### Task details
Apart from the images, repeat the data below exactly as written.

### Data shown
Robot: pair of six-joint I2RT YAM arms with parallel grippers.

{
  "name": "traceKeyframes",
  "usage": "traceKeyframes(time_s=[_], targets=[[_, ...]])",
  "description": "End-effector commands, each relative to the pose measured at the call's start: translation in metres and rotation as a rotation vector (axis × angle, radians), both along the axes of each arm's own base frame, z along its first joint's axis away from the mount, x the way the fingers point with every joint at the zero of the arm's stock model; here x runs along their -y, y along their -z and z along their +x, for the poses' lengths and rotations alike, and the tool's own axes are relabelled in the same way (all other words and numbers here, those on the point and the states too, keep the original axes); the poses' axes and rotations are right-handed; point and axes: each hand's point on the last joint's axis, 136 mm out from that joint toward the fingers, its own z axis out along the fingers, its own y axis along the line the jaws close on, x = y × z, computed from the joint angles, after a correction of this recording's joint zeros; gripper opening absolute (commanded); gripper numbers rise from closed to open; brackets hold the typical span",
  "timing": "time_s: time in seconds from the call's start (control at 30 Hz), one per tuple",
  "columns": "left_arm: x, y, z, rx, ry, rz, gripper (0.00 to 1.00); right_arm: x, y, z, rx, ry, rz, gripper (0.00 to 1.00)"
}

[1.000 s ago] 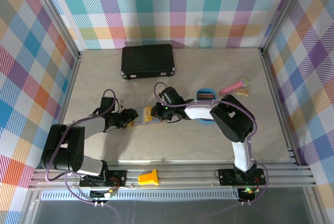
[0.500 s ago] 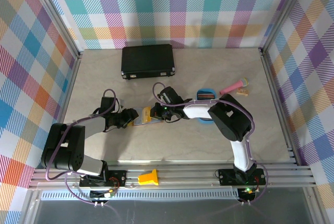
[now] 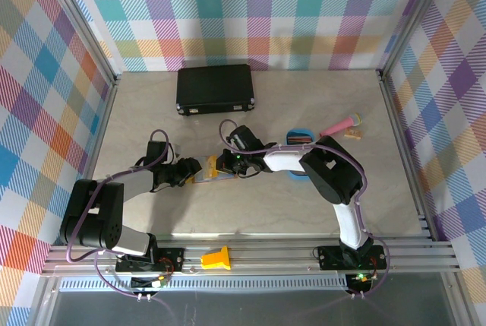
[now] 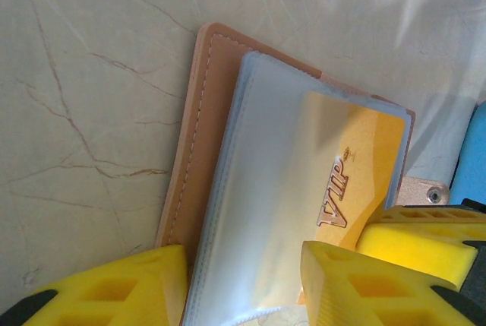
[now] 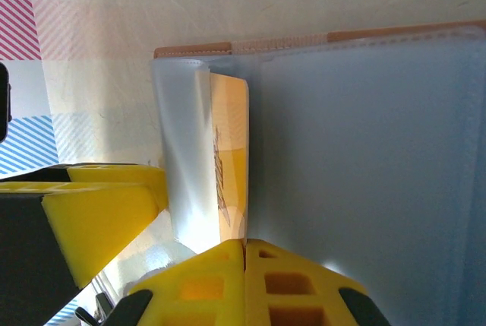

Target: Put the credit cards into the card holder

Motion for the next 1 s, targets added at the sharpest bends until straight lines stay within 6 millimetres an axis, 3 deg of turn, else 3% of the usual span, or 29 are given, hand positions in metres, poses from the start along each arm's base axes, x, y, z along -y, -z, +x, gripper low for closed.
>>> traceKeyframes(time_s=[0.0, 0.17, 0.37, 0.6, 0.97], targets=[[0.000, 0.021, -0.015, -0.079, 0.003, 0.021, 0.45, -0.006, 0.012, -0.009, -0.019, -0.037, -0.028, 0.02], [-0.001, 0.021, -0.017, -0.078, 0.002, 0.028, 0.45, -0.005, -0.001, -0.006, 0.015, -0.044, -0.047, 0.14], [-0.001, 0.020, -0.018, -0.076, 0.004, 0.032, 0.45, 0.011, -0.021, 0.002, 0.080, -0.023, -0.141, 0.32], [-0.002, 0.020, -0.018, -0.072, 0.006, 0.037, 0.45, 0.029, -0.026, 0.011, 0.138, -0.002, -0.319, 0.36], [-0.003, 0.019, -0.018, -0.064, 0.004, 0.042, 0.38, 0.012, -0.012, 0.013, 0.119, -0.090, -0.434, 0.36]])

### Exercise solution
Robot: pair of six-joint I2RT YAM arms with parallel grippers.

{
  "name": "traceKeyframes",
  "usage": "traceKeyframes(time_s=[_], targets=[[_, ...]])",
  "description": "End-effector commands, each relative to the pose measured at the call's start: translation in metres and rotation as a rotation vector (axis × angle, radians), both along the axes of each arm's own base frame, z along its first joint's axis away from the mount, x the way the fingers point with every joint at the zero of the arm's stock model; here x runs along their -y, y along their -z and z along their +x, for the poses' lengths and rotations alike, and the tool's own axes are relabelled in the same way (all other words and numbers here, those on the point and the states too, keep the original axes); the poses' axes and rotations are right-handed; point and axes: each hand's point on the last joint's axis, 136 mm out from that joint toward the fingers, its own z axis out along the fingers, its own y axis along the line the jaws close on, x = y × z, computed from the joint angles, after a correction of this recording's joint zeros; gripper opening absolute (commanded); gripper numbers rise from closed to open; brackets hold the typical span",
  "timing": "time_s: time in seconds from the call's start (control at 30 Hz), one per tuple",
  "columns": "left_arm: x, y, z, rx, ry, rz, gripper (0.00 to 1.00); right_arm: x, y, z, rx, ry, rz, gripper (0.00 to 1.00)"
}

[1.000 s ago] 
[0.500 s ago] 
[now] 
[now] 
[now] 

Target: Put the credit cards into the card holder

Motion for the next 1 s, targets added at the sharpest bends until straight lines stay within 6 millimetres an axis, 3 deg of turn, else 3% of the usual span, or 29 are given, hand positions in metres, poses from the start along each arm's base axes, x, y, z along -y, -z, +x, gripper low for closed.
>>> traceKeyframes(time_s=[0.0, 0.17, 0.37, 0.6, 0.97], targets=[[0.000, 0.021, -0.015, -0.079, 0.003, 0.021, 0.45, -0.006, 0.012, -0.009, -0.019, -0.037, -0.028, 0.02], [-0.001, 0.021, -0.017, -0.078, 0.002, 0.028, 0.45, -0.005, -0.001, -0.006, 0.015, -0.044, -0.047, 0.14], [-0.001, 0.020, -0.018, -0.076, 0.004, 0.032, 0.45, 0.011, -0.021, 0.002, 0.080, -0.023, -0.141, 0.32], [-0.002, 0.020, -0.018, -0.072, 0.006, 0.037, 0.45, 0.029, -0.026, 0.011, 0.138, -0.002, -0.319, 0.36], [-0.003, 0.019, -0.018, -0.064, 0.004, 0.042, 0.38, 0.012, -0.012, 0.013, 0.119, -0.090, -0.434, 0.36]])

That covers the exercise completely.